----- Raw data -----

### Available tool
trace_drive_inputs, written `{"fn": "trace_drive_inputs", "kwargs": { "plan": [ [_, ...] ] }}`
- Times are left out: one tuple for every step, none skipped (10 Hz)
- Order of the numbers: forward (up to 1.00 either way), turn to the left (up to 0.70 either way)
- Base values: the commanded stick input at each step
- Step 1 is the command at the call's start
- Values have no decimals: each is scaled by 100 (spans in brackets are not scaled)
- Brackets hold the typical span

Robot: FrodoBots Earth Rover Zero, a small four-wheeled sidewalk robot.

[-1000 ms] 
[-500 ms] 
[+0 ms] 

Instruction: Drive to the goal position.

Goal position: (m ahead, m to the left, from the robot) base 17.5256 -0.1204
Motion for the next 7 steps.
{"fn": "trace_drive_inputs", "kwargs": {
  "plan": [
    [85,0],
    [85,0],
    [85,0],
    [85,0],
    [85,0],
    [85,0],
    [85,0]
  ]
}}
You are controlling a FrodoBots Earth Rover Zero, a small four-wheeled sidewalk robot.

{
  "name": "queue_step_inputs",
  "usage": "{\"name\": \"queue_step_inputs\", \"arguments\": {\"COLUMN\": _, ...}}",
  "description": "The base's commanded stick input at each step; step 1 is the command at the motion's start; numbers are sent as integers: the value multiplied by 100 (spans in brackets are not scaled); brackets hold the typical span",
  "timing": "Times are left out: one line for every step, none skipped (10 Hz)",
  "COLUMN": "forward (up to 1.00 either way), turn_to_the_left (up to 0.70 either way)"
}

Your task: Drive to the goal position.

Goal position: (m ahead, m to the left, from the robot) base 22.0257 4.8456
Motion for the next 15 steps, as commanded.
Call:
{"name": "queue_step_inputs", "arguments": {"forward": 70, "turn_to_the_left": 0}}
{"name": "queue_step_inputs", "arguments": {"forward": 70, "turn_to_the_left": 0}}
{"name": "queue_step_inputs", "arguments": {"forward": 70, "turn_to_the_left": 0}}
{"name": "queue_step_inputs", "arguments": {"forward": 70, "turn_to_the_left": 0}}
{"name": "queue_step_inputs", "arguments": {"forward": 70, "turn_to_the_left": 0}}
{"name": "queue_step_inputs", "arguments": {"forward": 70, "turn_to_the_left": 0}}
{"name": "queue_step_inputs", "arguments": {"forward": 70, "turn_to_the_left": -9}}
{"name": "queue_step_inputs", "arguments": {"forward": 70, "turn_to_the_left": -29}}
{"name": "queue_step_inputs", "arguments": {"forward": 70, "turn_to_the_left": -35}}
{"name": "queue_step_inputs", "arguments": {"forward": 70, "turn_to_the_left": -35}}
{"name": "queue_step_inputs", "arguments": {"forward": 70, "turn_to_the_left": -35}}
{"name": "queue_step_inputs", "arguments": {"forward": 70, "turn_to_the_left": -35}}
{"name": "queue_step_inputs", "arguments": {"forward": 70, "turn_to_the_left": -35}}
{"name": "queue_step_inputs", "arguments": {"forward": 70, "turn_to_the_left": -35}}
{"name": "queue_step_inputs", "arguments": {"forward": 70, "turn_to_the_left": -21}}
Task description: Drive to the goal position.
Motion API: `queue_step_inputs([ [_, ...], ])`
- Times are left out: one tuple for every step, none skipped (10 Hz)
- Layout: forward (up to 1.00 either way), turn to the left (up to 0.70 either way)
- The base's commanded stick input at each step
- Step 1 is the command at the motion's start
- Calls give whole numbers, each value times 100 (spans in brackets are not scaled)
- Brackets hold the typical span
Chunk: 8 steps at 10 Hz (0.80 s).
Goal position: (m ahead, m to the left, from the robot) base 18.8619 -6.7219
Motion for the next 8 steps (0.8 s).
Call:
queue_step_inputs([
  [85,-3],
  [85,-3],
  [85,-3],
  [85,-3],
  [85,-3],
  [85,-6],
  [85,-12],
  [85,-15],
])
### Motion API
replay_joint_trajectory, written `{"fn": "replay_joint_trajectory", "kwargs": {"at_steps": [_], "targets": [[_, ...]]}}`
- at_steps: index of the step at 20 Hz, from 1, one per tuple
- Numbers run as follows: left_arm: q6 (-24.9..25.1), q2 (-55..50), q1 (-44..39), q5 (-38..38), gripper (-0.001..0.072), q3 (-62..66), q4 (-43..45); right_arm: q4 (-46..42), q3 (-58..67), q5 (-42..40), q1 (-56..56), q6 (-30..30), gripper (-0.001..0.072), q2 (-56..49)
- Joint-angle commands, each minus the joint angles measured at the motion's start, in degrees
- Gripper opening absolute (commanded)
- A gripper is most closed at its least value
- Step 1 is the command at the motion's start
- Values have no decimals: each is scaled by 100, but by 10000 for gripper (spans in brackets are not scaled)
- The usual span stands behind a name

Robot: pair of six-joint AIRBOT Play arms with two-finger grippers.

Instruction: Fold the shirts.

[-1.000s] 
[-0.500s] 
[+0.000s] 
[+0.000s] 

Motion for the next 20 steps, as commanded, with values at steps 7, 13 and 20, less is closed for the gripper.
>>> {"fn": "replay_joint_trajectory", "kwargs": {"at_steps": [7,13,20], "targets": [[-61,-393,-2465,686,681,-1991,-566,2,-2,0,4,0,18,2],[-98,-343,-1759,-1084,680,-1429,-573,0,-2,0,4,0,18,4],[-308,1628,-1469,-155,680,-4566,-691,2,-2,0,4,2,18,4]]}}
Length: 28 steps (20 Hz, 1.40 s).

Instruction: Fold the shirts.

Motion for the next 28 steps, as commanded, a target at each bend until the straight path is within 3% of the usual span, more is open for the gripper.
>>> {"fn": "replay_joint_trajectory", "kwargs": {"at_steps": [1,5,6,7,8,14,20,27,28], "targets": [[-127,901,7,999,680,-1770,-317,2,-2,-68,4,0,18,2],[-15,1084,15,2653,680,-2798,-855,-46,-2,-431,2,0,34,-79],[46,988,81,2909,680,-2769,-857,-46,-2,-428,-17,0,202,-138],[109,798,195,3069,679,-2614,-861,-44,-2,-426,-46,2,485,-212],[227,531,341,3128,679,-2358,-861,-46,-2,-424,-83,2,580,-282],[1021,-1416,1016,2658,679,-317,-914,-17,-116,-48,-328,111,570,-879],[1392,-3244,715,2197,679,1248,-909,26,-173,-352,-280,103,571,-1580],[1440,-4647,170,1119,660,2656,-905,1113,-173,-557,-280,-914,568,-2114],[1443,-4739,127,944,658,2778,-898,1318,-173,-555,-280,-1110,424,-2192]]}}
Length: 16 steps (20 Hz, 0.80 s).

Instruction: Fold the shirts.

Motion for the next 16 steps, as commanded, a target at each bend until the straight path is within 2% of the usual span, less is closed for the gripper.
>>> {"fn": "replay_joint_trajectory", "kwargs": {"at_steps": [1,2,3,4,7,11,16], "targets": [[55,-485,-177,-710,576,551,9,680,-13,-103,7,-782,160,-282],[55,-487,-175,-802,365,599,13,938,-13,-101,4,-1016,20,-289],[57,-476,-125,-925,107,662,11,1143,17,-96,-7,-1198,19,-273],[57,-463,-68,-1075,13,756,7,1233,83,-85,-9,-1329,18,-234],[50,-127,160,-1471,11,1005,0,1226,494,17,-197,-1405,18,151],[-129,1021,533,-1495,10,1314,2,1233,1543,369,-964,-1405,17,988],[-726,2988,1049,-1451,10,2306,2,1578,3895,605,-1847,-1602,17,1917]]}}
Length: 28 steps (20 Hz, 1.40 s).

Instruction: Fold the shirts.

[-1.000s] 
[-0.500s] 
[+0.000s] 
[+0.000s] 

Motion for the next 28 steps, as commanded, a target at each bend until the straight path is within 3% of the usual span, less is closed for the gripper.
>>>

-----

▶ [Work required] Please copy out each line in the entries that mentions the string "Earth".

▶ [Task response]
Robot: FrodoBots Earth Rover Zero, a small four-wheeled sidewalk robot.
You are controlling a FrodoBots Earth Rover Zero, a small four-wheeled sidewalk robot.

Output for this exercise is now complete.